With Motown as a model and inspiration, Gamble and Huff signed a deal with legendary record man Clive Davis, then head of CBS Records, to create Philadelphia International in 1971.

The first album released was Going East by Billy Paul, the jazzy soul singer who would explode the next year with his sublime sneakin’ around song “Me & Mrs. Jones,” penned by Gamble and Huff with Cary Gilbert.

The CBS deal was an instant success. “Gamble and Huff blew up,” Davis wrote in his memoir, Clive: Inside the Music Business. “Within nine months they sold 10 million records.”

CBS took care of distribution worldwide. “It was hard for young African American producers and songwriters. That was just the way the industry was. Two guys from Philly, it was kind of hard for us to distribute our work,” Gamble says. “The deal took a lot of weight off our shoulders.”

PIR forever

The persistence of radio staples like the O’Jays’ “Backstabbers” underscores PIR’s continued place in pop culture, and their catalog has been widely repurposed in hip-hop and used in commercials.

One case in point: “(You) Got What I Need,” a song that Gamble and Huff wrote and produced for Freddie Scott in 1968.
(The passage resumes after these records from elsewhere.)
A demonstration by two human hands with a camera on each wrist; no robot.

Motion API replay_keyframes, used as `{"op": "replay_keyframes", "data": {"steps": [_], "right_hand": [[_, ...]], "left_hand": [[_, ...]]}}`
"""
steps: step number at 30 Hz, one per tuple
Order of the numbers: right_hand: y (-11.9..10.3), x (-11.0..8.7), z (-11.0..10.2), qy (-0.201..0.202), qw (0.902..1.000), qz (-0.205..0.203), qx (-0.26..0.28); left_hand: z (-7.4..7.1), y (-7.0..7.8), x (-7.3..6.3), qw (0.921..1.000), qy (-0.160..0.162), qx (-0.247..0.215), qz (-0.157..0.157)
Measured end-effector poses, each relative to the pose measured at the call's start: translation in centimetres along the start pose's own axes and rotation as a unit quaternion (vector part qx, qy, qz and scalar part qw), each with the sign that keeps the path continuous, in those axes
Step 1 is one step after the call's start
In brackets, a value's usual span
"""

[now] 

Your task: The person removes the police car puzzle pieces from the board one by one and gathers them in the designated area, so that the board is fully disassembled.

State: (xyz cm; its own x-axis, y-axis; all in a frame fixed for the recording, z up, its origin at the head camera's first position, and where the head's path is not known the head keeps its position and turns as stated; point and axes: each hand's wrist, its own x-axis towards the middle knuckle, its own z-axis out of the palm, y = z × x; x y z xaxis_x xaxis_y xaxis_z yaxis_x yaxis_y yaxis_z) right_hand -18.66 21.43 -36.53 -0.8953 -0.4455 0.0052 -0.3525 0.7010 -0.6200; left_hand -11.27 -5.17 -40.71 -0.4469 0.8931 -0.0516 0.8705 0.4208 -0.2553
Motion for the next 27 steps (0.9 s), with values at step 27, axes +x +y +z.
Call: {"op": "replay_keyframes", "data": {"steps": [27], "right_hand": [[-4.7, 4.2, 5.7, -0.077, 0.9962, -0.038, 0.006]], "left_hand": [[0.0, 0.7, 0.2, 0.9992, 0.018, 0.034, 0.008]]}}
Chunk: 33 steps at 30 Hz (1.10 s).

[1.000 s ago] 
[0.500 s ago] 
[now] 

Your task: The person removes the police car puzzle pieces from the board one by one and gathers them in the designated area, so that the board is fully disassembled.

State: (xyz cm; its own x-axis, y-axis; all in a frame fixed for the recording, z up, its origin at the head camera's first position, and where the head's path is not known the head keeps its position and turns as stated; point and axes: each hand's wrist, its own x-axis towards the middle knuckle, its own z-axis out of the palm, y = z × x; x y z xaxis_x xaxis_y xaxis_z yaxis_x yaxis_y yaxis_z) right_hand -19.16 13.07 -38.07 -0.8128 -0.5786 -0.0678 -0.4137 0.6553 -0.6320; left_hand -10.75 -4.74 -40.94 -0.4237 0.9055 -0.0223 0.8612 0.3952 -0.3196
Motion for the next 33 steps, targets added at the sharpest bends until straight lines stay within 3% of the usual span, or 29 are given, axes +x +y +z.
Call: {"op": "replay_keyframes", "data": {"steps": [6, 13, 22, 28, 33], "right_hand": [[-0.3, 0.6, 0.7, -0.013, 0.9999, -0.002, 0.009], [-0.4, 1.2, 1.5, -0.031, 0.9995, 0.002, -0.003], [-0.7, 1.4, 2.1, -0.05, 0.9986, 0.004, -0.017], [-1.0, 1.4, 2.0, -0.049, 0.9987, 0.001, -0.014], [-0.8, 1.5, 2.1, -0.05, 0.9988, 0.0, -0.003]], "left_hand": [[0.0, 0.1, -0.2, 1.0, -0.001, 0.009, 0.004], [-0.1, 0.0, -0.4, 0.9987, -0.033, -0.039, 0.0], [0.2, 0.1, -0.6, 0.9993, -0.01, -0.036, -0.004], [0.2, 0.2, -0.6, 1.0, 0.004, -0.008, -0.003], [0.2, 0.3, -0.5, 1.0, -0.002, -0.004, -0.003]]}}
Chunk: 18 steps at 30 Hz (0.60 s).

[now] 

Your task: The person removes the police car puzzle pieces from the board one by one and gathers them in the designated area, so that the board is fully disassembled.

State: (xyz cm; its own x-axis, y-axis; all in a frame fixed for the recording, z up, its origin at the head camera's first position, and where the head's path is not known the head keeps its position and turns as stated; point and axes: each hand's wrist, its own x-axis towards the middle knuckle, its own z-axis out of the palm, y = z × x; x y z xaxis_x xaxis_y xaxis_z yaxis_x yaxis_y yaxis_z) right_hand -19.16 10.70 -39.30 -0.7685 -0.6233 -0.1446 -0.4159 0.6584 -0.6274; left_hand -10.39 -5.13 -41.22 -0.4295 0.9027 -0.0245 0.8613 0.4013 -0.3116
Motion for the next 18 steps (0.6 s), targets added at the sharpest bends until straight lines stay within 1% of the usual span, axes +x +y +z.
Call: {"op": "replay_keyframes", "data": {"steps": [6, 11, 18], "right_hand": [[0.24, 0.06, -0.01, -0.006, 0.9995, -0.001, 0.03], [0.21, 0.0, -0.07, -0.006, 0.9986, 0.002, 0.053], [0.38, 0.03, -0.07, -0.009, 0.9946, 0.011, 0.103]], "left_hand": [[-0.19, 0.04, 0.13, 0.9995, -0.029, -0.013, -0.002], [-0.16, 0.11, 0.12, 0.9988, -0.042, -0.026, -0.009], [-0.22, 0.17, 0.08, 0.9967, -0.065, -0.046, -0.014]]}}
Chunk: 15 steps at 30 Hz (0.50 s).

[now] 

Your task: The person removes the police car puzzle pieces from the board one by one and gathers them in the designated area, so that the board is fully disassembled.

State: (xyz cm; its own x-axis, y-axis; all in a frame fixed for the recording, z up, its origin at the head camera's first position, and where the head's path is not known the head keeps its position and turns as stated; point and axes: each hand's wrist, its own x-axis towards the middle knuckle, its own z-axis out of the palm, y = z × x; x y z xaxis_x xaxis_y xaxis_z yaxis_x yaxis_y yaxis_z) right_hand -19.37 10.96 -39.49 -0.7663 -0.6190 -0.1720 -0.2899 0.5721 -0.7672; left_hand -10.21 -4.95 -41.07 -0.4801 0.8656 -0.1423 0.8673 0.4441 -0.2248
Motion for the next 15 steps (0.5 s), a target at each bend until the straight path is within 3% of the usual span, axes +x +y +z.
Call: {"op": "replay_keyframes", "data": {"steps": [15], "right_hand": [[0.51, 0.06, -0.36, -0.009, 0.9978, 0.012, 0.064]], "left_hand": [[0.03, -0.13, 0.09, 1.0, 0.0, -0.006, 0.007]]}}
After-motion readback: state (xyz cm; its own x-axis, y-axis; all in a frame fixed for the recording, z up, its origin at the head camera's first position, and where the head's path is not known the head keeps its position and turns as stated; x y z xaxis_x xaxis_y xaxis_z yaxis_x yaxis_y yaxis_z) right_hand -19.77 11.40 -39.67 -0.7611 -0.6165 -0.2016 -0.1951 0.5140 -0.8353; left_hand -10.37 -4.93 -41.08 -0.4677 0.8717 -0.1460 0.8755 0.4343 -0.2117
Biz Markie used it as the basis for his 1989 hit “Just A Friend.” Kanye West sampled it on “Good Friday” in 2010. Janelle Monáe sang it in a Gap ad in 2017. And this past holiday season, it was featured in an Etsy TV commercial.

Huff says Philly International’s longevity boils down to “the songs we wrote — ‘Love Train,’ ‘Wake Up Everybody,’ ‘Family Reunion’ — they’re still relevant. ‘For the Love of Money.’ I hear those songs now, and they still sound as good today as when we recorded them.”

Gamble spreads the credit around. “We had a great team of producers, engineers, and writers. We had artists who can sing. A great band. Everybody had the same goals and objectives. And when you think of Thom Bell and “Didn’t I (Blow Your Mind This Time),” and the strings and the oboes … We brought instruments into rhythm-and-blues that people had never heard before.”

He can’t name a favorite moment from an era when everyone from the Jacksons to B.B. King to David Bowie came to Philadelphia seeking Philly soul magic.

“My favorite thing is that it happened,” Gamble says. “Sometimes I think about it, you know, and it feels good. It feels good that we were able to come together and write songs from the heart — and that people all over the world took to those songs.”